Lake in the state of Minnesota, United States

==Physical geography of Lake Ocheda==
Lake Ocheda is a lake located in Nobles County, three miles south of Worthington, Minnesota. The lake is a long, narrow, body of water that extends east to west for approximately 5½ miles. The width varies from a few hundred yards, to a bit over 1/2 mile. Lake Ocheda is divided into three natural sections, West Ocheda, the Middle Bay, and East Ocheda. The three sections are connected to one another by two narrow channels of water. The average lake depth is less than three feet. The maximum depth is only about five feet, though it was much deeper in years past. An 1882 geology report prepared by the State of Minnesota indicates that the lake once had a maximum depth of 20 feet. Local residents attribute the decrease in depth to erosion from surrounding farm lands. Lake Ocheda is managed by the Okabena-Ocheda Watershed District.

==First settlers==
The first permanent settlers on Lake Ocheda were Ole Fauskee and his family. Ole migrated from Norway to the United States in 1867 when he was 25 years old. He was travelling through southwest Minnesota with his brother when his ox team gave out. He liked the country he saw, and on June 8, 1870, he and his brother walked all the way to Jackson, Minnesota, to file claims. Ole Fauskee claimed the northwest quarter of section 6 of Indian Lake Township, and his brother made an adjacent claim. This was before the railroad had come to Nobles County, and the only other permanent settlements in the county were in the vicinity of Graham Lakes and Indian Lake. Fauskee erected a sod hut on the banks of East Lake Ocheda and lived there for five years. He also claimed the northeast quarter of section 12 of Bigelow Township. Fauskee eventually built a home of lumber there, and prospered as a farmer.

==Public access==
There are two public access points on the lake. The first is Pickeral County Park, a Nobles County Park located on the northwestern shore of West Ocheda. The second is another Nobles County Park located where a highway bridge crosses the channel between the Middle Bay and East Ocheda. This is known as Sportsman's Park.

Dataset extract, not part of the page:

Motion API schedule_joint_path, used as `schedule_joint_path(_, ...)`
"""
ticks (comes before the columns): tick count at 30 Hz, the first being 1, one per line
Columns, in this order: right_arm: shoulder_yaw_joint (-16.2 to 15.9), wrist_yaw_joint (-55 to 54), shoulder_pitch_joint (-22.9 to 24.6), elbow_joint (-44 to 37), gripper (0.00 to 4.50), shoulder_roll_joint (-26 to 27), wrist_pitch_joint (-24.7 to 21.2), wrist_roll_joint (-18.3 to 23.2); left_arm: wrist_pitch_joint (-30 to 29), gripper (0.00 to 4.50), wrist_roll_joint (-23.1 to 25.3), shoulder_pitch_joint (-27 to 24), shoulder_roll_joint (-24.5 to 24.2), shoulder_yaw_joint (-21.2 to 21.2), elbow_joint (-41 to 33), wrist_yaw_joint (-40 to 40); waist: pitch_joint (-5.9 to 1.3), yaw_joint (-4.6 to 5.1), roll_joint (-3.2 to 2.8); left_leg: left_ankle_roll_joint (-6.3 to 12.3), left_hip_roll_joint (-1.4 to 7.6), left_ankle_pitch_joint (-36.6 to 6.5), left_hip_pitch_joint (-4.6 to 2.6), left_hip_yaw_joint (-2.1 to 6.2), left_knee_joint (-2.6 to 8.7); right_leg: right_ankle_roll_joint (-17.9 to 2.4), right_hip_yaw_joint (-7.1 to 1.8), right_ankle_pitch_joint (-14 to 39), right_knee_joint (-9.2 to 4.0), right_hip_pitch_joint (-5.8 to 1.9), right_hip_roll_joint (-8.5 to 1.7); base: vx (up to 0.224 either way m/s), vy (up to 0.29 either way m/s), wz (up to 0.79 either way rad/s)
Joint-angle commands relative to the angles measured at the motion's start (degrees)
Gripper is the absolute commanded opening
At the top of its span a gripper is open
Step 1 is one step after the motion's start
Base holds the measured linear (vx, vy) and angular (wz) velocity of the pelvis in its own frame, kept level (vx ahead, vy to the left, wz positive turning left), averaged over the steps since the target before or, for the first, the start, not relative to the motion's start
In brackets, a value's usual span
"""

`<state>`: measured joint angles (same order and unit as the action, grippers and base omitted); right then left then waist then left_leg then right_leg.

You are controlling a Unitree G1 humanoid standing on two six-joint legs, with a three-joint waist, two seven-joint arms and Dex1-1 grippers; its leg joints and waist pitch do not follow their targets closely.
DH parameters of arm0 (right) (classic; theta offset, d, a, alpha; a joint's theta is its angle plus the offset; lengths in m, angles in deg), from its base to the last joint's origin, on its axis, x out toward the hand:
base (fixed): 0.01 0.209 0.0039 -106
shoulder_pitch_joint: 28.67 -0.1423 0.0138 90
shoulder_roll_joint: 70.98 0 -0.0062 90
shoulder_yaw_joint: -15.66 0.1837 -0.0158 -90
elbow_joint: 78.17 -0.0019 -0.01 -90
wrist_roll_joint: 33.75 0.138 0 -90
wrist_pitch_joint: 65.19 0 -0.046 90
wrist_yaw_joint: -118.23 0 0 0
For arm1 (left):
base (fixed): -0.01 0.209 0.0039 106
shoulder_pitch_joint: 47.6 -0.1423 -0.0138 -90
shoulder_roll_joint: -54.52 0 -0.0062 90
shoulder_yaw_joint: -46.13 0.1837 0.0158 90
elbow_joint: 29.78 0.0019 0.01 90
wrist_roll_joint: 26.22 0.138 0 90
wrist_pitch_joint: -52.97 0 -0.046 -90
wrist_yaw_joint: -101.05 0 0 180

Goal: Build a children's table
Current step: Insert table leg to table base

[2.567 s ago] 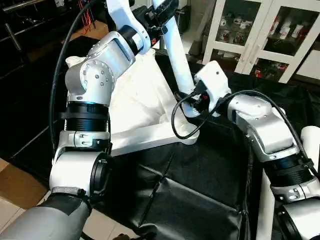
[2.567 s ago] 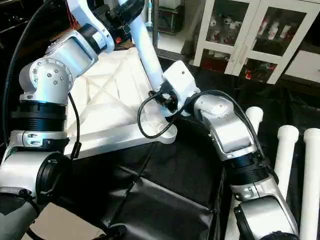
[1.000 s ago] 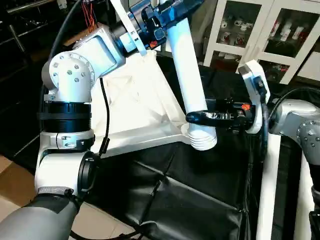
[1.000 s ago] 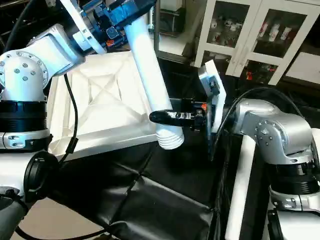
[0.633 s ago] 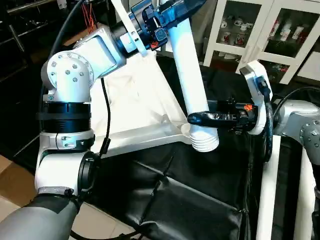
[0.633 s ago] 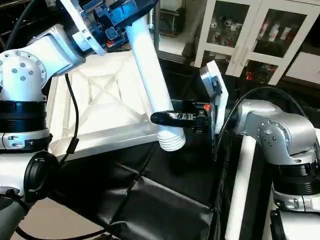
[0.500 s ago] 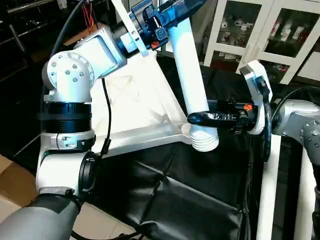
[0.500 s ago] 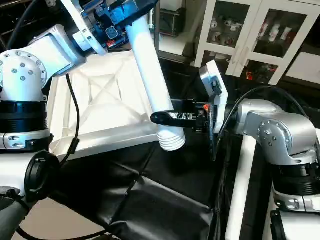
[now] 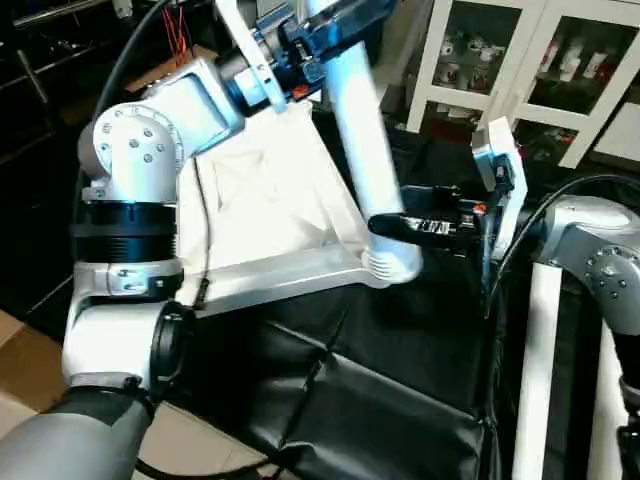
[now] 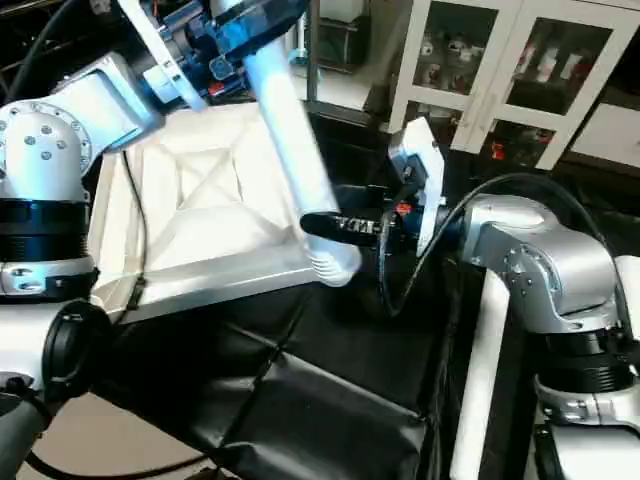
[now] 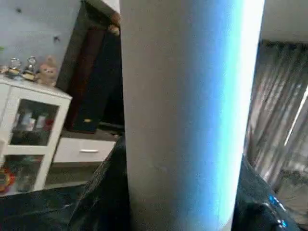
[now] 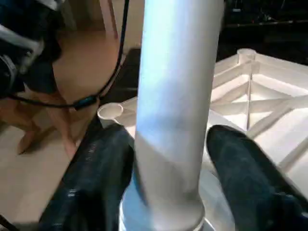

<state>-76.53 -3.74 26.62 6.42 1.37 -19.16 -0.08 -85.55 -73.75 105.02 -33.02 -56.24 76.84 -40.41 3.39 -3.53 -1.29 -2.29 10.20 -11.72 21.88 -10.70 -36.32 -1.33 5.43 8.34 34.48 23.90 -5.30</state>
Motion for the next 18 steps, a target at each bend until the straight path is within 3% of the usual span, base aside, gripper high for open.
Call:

Both parks are popular with local fishermen.

==Fishing==
Despite being very shallow, Lake Ocheda is well-stocked with several varieties of fish. Black Bullheads and Yellow Bullheads are abundant. Black Crappies and White crappies are also very common, as are orangspotted sunfish and yellow perch. The lake is stocked yearly with northern pike and yellow perch because these species can tolerate low oxygen-levels better than other game species. Ocheda Lake is a very shallow lake and it often experiences low oxygen during the winter. Complete winterkills of northern pike and yellow perch have never been documented. The northern pike population has done quite well for the last six years. Northern pike numbers have remained near average for lakes similar to Ocheda Lake. Northern pike lengths ranged from 16.5 to 30.0 inches.